José Luis Gómez Toré
Quien conozca libros anteriores de Juan Andrés García Román (Granada, 1979) como Las canciones de Lázaro o Launa y se acerque a los poemas de El fósforo astillado comprobará hasta qué punto nos encontramos ante una escritura en constante búsqueda, que explora siempre nuevos territorios, nuevas experiencias del lenguaje. El fósforo astillado es, en el más pleno sentido del término, un poemario y no una mera colección de poemas. Los textos pueden ser leídos aisladamente sin perder su temperatura poética (sirvan de ejemplo excelentes poemas como El cohetero de la nieve, Has soñado el poema (La lágrima centrifugada) o Por primera vez estás triste (Belisario envía tropas a los árboles). Sin embargo, sólo alcanzan su pleno significado en el conjunto. El poeta nos invita a leer los diferentes textos como parte de una estructura dramática, la del supuesto ensayo general de una ópera, lo que le permite introducir, a modo de intertextos, los retazos de un "Cuaderno del apuntador". El juego, sugerente y divertido a la vez, nos muestra la complejidad de la propuesta. El poeta sabe que vivimos en la era del comentario, de la cita, de la intertextualidad elevada a su máxima potencia ("Nuestra actitud respecto a la poesía podría definirse de este modo:/nos tocaba actuar después de un mago"). Algo que no resultaría tan inquietante si no nos asaltara una y otra vez la sospecha de que detrás de ese laberinto de espejos no hay nada a lo que agarrarnos: "No atravieses las imágenes -te dicen- detrás no hay nada, ningún tesoro tras la catarata". Por otra parte, la referencia operística resulta muy acertada en su doble vinculación con el teatro y la música. La música recrea la fascinación de ese juego de repeticiones y variaciones, de armonías y disonancias, que se le plantea al poeta moderno. Éste sabe que no escucha ya la secreta armonía del universo, sino, como decía irónicamente Enrique Lihn, en todo caso "la musiquilla de las pobres esferas". Asimismo, las referencias teatrales no resultan arbitrarias: desde el siglo XIX, una de los caminos que ha buscado la poesía para evitar el solipsismo ha sido el juego dramático entre distintas voces, desde la certeza de que en el lenguaje nunca, ni siquiera en el monólogo, hay un solo hablante. Esa pluralidad de voces responde asimismo a la certeza de la imposibilidad de una obra definitiva y de una verdad definitiva, sólo nos queda "Alcanzar el estado de "ensayo general". Y representarlo, representar el ensayo".

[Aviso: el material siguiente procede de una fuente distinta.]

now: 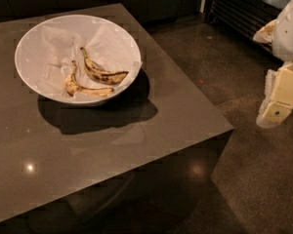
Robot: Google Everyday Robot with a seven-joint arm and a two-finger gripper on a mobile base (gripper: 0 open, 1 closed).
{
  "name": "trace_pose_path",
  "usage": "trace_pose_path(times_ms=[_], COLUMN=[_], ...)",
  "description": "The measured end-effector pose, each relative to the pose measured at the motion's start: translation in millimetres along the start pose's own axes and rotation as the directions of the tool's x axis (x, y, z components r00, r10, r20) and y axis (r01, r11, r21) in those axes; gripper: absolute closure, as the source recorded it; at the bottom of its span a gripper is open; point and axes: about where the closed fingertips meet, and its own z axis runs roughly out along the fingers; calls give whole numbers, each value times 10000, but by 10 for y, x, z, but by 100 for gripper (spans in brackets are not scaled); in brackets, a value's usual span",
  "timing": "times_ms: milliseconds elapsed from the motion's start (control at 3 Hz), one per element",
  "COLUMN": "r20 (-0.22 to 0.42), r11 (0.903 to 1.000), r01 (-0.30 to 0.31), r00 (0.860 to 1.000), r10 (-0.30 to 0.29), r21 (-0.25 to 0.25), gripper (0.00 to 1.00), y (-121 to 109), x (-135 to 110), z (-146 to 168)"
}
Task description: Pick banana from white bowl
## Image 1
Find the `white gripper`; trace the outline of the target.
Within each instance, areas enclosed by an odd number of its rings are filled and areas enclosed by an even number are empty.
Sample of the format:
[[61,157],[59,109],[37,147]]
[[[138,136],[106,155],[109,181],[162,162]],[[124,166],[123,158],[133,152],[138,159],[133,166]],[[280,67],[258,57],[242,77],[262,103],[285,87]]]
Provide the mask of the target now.
[[[293,0],[276,19],[270,21],[253,36],[253,40],[272,46],[272,54],[293,61]],[[263,100],[256,124],[264,129],[279,126],[293,110],[293,62],[286,62],[277,71],[269,70]]]

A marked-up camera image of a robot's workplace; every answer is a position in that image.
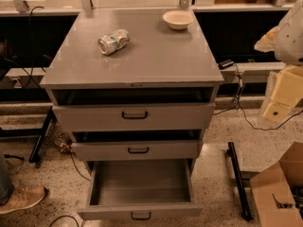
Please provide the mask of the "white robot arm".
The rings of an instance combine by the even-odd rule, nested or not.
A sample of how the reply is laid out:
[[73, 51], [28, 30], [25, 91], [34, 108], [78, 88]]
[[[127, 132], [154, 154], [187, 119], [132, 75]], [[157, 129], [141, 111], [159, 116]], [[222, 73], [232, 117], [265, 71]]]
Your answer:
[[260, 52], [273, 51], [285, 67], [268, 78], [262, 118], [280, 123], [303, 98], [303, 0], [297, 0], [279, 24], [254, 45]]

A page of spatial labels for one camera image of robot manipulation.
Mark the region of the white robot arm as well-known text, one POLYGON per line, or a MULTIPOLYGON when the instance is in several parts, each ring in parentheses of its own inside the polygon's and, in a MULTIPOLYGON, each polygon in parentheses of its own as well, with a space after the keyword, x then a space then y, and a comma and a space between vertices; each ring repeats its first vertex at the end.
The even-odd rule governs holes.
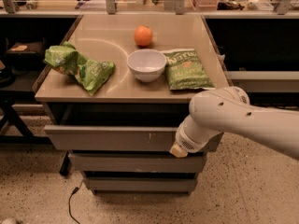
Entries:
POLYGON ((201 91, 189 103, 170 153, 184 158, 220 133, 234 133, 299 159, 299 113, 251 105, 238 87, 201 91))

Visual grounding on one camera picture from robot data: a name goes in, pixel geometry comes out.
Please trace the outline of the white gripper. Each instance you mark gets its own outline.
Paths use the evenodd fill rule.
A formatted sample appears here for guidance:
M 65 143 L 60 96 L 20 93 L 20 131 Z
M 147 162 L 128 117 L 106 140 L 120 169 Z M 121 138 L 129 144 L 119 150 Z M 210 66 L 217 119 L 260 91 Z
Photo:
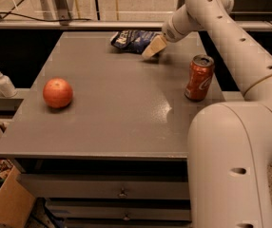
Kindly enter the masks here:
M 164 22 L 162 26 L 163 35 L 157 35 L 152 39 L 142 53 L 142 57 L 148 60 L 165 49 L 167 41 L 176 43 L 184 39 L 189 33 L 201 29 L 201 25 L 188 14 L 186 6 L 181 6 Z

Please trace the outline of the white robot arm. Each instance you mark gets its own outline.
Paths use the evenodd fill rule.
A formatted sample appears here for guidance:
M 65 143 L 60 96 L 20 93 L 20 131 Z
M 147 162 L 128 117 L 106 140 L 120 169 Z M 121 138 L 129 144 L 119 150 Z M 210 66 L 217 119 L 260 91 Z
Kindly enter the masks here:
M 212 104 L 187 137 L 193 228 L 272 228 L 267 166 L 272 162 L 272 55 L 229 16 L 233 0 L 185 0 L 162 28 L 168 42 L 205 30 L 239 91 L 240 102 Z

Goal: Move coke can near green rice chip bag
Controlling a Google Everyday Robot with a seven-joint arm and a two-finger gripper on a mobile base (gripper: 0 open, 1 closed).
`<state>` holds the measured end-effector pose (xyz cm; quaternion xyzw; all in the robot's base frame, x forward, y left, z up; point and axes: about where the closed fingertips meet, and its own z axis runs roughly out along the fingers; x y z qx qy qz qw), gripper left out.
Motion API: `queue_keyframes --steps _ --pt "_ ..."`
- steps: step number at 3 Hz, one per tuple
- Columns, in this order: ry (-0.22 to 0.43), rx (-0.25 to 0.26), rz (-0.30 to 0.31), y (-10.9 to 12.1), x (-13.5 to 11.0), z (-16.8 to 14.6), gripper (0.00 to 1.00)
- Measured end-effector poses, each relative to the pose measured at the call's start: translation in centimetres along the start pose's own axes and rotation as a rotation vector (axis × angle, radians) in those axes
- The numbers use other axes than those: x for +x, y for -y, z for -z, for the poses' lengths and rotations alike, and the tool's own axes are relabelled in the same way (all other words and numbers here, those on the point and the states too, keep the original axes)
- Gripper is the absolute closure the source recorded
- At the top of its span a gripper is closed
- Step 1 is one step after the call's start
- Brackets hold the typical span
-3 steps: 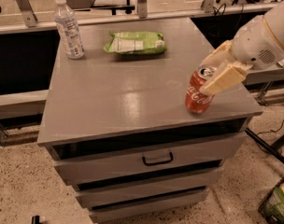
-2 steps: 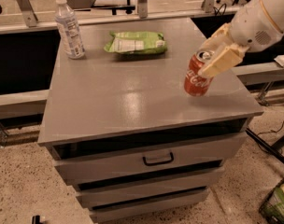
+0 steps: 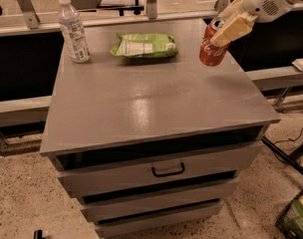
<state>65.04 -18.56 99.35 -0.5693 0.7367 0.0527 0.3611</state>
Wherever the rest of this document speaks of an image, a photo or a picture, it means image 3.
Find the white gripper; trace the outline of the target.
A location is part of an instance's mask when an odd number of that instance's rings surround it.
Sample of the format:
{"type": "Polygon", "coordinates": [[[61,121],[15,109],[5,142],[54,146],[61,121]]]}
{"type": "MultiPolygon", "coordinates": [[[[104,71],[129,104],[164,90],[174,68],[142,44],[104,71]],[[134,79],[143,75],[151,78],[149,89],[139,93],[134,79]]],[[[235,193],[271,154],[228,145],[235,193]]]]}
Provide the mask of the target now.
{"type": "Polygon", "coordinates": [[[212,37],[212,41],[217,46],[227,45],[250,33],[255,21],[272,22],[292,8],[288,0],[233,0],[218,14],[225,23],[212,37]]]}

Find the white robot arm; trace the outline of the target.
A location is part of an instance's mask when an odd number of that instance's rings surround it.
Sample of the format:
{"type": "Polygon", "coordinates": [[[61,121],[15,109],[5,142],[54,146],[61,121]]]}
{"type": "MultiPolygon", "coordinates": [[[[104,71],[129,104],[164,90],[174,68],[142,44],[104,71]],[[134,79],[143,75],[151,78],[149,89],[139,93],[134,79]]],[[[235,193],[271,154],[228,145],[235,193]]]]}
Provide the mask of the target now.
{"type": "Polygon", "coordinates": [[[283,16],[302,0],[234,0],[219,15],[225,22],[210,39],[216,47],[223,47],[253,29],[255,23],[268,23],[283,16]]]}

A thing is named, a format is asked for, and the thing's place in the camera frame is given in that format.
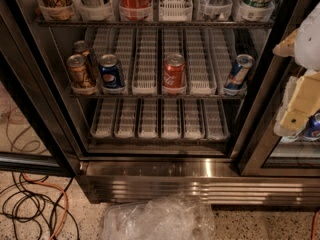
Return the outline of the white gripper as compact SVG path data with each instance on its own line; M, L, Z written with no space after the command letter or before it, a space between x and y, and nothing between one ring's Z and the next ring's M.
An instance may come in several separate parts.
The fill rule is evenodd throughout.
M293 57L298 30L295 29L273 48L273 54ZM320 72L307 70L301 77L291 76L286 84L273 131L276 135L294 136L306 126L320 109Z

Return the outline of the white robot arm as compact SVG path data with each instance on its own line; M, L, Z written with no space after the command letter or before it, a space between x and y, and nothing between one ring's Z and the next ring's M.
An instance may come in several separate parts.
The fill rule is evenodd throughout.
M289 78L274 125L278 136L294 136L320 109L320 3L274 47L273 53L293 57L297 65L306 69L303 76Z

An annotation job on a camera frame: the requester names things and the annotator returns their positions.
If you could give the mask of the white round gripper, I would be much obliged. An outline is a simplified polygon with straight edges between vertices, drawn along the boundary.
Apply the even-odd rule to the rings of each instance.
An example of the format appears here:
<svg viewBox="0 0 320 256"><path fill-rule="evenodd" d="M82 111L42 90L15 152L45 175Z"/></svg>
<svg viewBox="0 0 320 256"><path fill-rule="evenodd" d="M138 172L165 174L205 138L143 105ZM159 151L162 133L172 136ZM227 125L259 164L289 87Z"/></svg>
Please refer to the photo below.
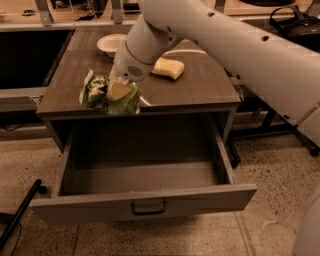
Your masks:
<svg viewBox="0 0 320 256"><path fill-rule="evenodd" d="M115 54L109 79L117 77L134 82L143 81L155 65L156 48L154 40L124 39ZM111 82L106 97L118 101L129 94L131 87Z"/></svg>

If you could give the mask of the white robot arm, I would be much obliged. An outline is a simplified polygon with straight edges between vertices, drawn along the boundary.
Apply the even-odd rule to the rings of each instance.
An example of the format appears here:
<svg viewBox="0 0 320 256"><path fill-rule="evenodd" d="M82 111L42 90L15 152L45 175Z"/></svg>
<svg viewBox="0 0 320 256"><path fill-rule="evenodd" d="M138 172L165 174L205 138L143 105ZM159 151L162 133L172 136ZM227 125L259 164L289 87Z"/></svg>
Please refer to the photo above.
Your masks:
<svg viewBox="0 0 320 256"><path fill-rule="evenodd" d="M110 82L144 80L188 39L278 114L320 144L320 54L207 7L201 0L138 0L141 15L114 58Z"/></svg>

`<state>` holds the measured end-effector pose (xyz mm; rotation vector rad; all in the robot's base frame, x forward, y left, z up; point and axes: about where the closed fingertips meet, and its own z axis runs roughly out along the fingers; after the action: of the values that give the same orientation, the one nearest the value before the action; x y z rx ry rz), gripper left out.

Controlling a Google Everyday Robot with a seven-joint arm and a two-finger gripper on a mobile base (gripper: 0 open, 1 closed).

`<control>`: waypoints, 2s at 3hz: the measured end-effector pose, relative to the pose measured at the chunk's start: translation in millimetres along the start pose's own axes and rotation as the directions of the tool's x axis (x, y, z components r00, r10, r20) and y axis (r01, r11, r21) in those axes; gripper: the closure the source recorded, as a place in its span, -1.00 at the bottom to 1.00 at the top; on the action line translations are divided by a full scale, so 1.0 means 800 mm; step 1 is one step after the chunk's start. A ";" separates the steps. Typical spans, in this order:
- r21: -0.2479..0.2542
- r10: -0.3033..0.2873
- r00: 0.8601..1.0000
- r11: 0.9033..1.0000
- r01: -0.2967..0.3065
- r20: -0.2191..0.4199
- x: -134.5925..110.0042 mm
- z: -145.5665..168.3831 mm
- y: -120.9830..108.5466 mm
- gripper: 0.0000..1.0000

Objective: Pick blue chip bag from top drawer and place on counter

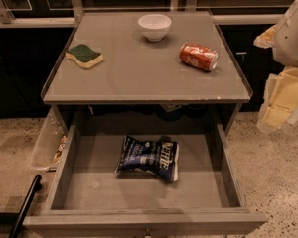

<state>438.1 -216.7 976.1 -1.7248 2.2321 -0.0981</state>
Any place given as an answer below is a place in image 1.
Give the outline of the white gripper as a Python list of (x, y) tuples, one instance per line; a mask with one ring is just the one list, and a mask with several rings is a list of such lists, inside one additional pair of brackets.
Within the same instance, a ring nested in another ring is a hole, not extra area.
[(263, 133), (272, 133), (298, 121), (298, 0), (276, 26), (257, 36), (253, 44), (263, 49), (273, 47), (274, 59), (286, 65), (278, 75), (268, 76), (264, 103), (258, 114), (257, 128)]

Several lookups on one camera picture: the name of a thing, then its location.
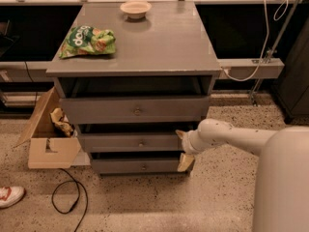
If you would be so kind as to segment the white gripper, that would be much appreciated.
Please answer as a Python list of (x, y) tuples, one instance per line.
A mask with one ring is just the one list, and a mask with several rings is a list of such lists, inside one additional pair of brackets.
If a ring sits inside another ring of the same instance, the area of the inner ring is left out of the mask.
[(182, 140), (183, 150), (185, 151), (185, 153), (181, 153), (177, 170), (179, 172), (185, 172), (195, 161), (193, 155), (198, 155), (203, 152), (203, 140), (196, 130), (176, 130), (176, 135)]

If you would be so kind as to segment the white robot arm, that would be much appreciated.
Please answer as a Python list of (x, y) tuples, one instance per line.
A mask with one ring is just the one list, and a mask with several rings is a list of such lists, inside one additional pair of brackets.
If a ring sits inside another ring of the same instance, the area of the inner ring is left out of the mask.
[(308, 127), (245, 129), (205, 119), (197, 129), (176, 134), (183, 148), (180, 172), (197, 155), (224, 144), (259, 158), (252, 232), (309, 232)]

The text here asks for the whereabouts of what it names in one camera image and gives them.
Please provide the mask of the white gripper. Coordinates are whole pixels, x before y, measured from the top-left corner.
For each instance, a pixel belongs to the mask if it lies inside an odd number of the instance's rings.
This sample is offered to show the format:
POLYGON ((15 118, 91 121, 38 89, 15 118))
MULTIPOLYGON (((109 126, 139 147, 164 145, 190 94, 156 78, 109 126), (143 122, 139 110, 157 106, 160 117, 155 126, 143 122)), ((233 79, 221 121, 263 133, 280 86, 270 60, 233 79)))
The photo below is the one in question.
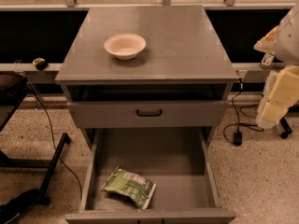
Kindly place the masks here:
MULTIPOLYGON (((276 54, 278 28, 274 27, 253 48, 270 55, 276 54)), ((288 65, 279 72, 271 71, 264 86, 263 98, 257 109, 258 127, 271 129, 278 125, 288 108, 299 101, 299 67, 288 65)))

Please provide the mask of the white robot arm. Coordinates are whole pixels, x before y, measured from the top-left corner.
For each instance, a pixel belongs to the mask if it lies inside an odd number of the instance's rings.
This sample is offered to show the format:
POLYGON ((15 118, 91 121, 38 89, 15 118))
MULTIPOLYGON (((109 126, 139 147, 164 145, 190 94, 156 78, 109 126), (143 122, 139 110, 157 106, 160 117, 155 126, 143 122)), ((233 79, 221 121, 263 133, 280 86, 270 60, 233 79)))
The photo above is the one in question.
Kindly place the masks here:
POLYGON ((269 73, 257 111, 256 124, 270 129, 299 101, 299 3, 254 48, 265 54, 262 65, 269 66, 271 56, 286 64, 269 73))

Como el norteamericano John Ashbery, uno de los poetas vivos más importantes y una evidente influencia en buena parte de la joven poesía española, García Román se atreve al difícil arte de jugar, sobre todo, en la superficie de las cosas. La literatura, pero también la historia, nos ha enseñado a desconfiar de quien pretende ser sublime en cada palabra, de quien quiere ser profundo sin haber conquistado el derecho a la hondura. Y es que "cuando estás/ a punto de decir, a las palabras que rodean la palabra/ les entra la risa floja". La distancia irónica tiene sus riesgos, entre ellos el de sumergirnos en esa trivialidad que parece amenazarnos por doquier en una sociedad donde todo parece destinado a convertirse en mercancía ("Eso es capitalismo: la risa de una nadadora de sincronizada"). Con todo, detrás de la superficie se esconde una insospechada profundidad que tiene que ver con la historia de amor que el poeta deja entrever. Hölderlin soñaba con que el lenguaje de los amantes fuera el lenguaje fraterno de la humanidad. En ese amor se deja ver el atisbo de fragil utopía que atraviesa el poemario: frente al lenguaje que cosifica, que nos borra, el astillado sueño de un lenguaje verdadero, la utopia que se parodia pero a la vez se encarna como una promesa necesaria, aunque tal vez siempre inconclusa, en la inteligente textura de este libro.